An interesting development we saw at the summit was the "SIMATIC Virtualization as a Service" offering. The service offering is a turnkey package that bundles server hardware, server software, and PCS 7 application software. Siemens partnered with HP for the server platform and VMWare for the Hypervisor virtualization software. The service provides a turnkey server platform with preinstalled PCS 7 engineering software. These product services allow manufacturing groups to install servers on the plant floor without getting IT departments involved.
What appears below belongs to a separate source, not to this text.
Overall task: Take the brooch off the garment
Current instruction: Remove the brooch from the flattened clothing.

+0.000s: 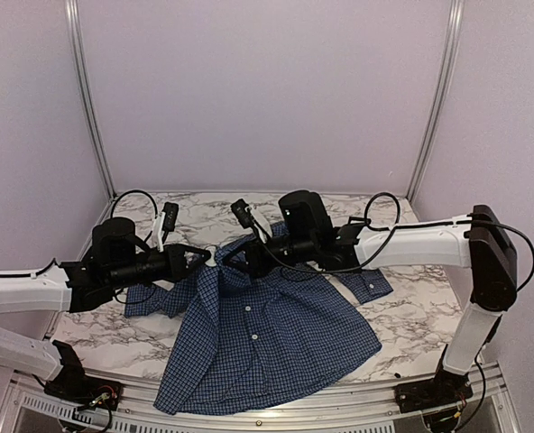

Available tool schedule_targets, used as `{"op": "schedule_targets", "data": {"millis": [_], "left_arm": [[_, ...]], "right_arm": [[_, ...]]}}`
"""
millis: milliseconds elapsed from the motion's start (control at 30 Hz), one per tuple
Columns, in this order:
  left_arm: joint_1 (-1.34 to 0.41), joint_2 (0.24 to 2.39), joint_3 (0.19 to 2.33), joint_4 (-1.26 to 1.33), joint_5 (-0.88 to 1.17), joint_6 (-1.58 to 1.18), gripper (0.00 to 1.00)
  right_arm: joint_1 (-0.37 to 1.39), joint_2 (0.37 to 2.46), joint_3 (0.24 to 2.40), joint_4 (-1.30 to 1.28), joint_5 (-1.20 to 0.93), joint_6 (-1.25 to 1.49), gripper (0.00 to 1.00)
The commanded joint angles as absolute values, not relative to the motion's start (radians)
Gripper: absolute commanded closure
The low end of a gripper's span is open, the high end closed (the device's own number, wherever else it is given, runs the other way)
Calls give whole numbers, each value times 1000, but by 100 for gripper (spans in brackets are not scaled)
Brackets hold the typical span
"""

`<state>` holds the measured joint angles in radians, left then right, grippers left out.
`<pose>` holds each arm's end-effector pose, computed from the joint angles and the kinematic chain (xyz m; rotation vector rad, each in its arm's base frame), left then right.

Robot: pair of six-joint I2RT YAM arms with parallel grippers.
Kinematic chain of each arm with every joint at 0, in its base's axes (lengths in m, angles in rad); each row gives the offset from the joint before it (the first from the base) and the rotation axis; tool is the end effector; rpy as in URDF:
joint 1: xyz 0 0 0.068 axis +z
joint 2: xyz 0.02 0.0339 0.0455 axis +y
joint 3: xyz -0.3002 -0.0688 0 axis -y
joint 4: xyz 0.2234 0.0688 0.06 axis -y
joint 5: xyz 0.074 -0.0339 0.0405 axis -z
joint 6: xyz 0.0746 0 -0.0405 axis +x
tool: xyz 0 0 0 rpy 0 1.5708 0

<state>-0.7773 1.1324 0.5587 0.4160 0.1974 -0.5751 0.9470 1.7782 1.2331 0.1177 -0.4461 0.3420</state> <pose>0.1737 -0.1914 0.2913 0.3452 1.8402 -1.1407 0.2265 0.3699 0.2842 -0.9471 1.9737 1.2301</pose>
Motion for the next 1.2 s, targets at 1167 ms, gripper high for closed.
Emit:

Significantly, the service manages the individual product update cycles by evaluating whether updates are necessary and thus caters specifically to the industrial environment in which regular patches could disrupt production.

Session Highlights

The Automation Summit has retained its focus on educating automation end users and system integrators, making this a valuable opportunity to share both challenges and success stories with colleagues in similar industries and applications. As with most user conferences, there were simply too many sessions going on at any time for a single individual to attend every breakout session. It's important to plan in advance to identify sessions that would be most valuable to improving your company's business performance.
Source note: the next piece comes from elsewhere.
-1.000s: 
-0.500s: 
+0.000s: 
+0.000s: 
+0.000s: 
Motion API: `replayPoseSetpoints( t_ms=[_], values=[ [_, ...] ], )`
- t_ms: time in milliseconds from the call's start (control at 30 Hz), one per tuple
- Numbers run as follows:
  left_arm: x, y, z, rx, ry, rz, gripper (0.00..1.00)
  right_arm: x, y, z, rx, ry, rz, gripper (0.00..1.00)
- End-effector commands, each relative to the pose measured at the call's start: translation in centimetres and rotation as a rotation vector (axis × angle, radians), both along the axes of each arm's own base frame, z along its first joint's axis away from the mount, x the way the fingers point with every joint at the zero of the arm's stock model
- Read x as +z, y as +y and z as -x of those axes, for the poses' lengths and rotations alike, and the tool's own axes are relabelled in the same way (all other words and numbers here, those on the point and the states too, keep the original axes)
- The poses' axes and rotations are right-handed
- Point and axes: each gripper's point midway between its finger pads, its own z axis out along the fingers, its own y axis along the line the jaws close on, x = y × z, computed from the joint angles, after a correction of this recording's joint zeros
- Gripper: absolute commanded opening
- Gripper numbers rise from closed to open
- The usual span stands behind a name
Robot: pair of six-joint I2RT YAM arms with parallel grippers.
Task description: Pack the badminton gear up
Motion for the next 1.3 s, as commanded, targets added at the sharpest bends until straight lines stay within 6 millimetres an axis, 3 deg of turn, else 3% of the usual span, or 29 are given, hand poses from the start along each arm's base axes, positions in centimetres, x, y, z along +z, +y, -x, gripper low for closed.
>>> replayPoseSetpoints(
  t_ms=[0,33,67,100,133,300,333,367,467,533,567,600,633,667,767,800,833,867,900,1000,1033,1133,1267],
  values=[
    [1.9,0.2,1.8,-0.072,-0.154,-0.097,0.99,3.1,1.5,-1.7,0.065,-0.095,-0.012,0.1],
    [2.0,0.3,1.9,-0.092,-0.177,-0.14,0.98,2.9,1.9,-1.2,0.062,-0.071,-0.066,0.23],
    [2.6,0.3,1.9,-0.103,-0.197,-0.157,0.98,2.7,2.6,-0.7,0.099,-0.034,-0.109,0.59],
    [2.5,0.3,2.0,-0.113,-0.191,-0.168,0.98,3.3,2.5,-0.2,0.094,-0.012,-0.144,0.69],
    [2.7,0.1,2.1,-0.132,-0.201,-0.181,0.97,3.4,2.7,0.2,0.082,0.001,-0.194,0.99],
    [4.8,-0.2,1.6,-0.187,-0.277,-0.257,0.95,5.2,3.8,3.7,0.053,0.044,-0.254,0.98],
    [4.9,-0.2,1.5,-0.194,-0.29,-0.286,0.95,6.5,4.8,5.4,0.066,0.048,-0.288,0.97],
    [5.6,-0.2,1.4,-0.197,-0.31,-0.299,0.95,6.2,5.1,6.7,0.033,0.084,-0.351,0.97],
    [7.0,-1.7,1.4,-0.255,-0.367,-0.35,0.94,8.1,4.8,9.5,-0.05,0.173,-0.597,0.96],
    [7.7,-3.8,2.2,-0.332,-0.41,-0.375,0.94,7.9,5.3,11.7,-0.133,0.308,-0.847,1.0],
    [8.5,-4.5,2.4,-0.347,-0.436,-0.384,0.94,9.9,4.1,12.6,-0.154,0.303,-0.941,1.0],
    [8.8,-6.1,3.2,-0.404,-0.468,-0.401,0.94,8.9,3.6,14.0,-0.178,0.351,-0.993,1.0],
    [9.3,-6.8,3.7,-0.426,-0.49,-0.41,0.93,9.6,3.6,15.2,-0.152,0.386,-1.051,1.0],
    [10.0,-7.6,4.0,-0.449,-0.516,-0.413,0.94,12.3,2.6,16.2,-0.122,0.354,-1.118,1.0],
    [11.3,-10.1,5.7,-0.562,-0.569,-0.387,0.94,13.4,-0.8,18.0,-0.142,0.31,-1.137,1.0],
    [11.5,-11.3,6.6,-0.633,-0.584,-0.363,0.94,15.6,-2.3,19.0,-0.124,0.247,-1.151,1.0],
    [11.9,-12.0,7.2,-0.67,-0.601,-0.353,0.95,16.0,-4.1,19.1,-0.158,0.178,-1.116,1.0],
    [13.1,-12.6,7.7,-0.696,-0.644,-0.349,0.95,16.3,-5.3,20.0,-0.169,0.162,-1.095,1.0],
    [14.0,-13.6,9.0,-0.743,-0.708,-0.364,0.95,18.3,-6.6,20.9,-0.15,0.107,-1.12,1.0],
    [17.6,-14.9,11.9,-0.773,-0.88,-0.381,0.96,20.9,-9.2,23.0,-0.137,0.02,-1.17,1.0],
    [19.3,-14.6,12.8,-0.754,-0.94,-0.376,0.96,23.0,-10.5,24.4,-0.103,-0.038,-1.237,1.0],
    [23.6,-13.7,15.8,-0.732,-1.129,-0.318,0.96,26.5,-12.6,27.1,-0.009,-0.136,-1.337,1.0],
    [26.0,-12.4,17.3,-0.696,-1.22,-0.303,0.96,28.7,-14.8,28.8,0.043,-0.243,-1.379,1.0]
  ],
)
Customer presentations helped illustrate the broad coverage of Siemens automation technology from simple to complex machine control applications. Combined, the S7-1200 and S7-1500 automation controllers are positioned to replace the older Micro 200, S7-300, and S7-400 controllers.
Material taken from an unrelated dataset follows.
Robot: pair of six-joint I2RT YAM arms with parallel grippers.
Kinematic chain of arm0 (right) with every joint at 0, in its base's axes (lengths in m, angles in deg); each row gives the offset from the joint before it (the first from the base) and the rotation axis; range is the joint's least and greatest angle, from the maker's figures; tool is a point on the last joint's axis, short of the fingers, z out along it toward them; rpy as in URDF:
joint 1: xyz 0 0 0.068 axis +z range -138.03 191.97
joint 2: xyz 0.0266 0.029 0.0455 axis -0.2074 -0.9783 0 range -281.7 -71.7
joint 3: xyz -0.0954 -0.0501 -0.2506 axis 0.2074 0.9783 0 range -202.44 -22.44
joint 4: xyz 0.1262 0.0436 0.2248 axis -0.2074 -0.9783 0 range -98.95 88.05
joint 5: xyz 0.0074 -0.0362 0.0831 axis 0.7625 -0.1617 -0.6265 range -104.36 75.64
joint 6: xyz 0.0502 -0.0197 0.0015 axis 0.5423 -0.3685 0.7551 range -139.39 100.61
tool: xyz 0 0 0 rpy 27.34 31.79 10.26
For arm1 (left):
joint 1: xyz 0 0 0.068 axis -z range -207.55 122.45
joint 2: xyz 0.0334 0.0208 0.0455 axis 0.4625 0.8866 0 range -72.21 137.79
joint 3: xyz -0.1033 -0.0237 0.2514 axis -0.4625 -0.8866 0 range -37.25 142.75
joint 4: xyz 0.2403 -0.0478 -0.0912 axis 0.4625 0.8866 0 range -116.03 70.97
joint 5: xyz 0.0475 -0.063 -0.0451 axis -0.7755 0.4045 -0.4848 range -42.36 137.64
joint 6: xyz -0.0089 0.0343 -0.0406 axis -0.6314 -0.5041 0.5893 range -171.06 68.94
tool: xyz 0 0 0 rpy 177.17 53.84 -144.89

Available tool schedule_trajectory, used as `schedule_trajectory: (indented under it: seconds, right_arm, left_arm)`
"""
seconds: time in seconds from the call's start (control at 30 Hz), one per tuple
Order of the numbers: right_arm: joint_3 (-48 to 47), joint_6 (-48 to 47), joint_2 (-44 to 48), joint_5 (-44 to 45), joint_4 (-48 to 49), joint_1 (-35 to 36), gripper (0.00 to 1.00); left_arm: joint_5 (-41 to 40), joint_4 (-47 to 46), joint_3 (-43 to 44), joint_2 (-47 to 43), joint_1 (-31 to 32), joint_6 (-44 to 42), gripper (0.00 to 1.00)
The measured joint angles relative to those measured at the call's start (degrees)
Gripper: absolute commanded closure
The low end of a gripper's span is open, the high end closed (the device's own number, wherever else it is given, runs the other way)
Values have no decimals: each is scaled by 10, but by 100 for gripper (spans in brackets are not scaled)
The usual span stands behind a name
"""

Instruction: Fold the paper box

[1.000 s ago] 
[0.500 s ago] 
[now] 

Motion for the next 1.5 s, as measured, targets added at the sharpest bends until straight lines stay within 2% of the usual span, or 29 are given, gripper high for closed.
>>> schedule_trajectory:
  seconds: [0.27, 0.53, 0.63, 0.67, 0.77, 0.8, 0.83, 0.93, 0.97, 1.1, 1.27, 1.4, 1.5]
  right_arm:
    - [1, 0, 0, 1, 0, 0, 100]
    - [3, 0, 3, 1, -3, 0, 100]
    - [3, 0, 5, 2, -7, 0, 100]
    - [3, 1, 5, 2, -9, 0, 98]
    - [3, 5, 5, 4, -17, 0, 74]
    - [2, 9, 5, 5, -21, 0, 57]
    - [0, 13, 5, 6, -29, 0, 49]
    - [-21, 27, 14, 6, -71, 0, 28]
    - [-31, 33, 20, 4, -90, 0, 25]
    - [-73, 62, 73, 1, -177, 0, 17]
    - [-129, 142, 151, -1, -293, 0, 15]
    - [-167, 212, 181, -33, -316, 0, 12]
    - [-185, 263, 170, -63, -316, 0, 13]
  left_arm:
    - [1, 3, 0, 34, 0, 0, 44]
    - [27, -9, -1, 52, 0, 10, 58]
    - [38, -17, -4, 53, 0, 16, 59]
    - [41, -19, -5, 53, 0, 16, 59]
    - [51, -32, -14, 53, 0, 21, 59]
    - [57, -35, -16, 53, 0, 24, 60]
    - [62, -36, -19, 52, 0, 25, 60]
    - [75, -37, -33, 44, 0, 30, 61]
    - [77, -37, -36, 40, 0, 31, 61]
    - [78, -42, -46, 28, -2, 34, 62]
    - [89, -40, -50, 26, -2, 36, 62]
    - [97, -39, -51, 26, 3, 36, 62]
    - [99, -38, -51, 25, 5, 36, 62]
The functionality of the S7-1200, launched over four years ago, spans the entire S7-200 line while covering a segment of the S7-300 line of capabilities. Launched in 2013, the S7-1500 now has an installed base of over ten thousand CPUs in the field worldwide and will span applications currently covered by the S7-300 to S7-400 controllers.

The new controllers reflect the demand for Ethernet-based automation. The standard CPU includes three Ethernet ports, each with a unique IP address. Motion control, safety, advanced diagnostics tools, and security are all integrated into the system making the S7-1500 a highly versatile automation platform. Security functions reflect the increasing demand by the machine building community to protect their intellectual property. Copy protection, password protection, and encryption are all available to help ensure that machine builders can ship products anywhere in the world with confidence that their know-how will not be copied.

Siemens Solution Partners Demonstrate Safe, Reliable, and Flexible Automation

A representative from Marvair provided an excellent case study on how the company's S7-1200-based CoolLinks controller expands the application range of automation solutions. Together with Prism Systems, the company developed a new generation of HVAC systems for cooling cell tower electrical equipment. The S7-1200 replaced a dedicated embedded solution, enabling the use of off-the-shelf automation equipment. The reliability of the S7-1200, low cost, and Ethernet connectivity all combined to allow the automation engineers to develop an innovative, cost-effective, and easily maintainable solution.

Comau Engine Assembly, a major supplier of automation to the automotive industry, faced considerable pressure to deliver a new engine assembly line for a customer. According to Comau, the project leveraged the capabilities of Siemens' latest development tools to reduce the delivery time from 42 to 20 weeks. Comau leveraged its Smart Cell Technology to provide highly flexible, totally automated engine assembly cells that incorporate RFID technology to carry the assembly instructions with each engine as it moves through production. Siemens TranLine 2000 templates were instrumental in providing turnkey software for the operator interfaces used throughout the production operations.

Red Viking developed a battery-free AGV solution as a replacement for traditional fixed conveyance solutions. The solution was originally developed for a heavy machinery manufacturer seeking to reduce deployment and maintenance costs and increase flexibility in production operations. To eliminate the need for batteries, a cable embedded in the floor transfers power to the AGV via inductive coupling. This innovative concept demonstrates the flexibility, scalability and safety integrated in the entire solution.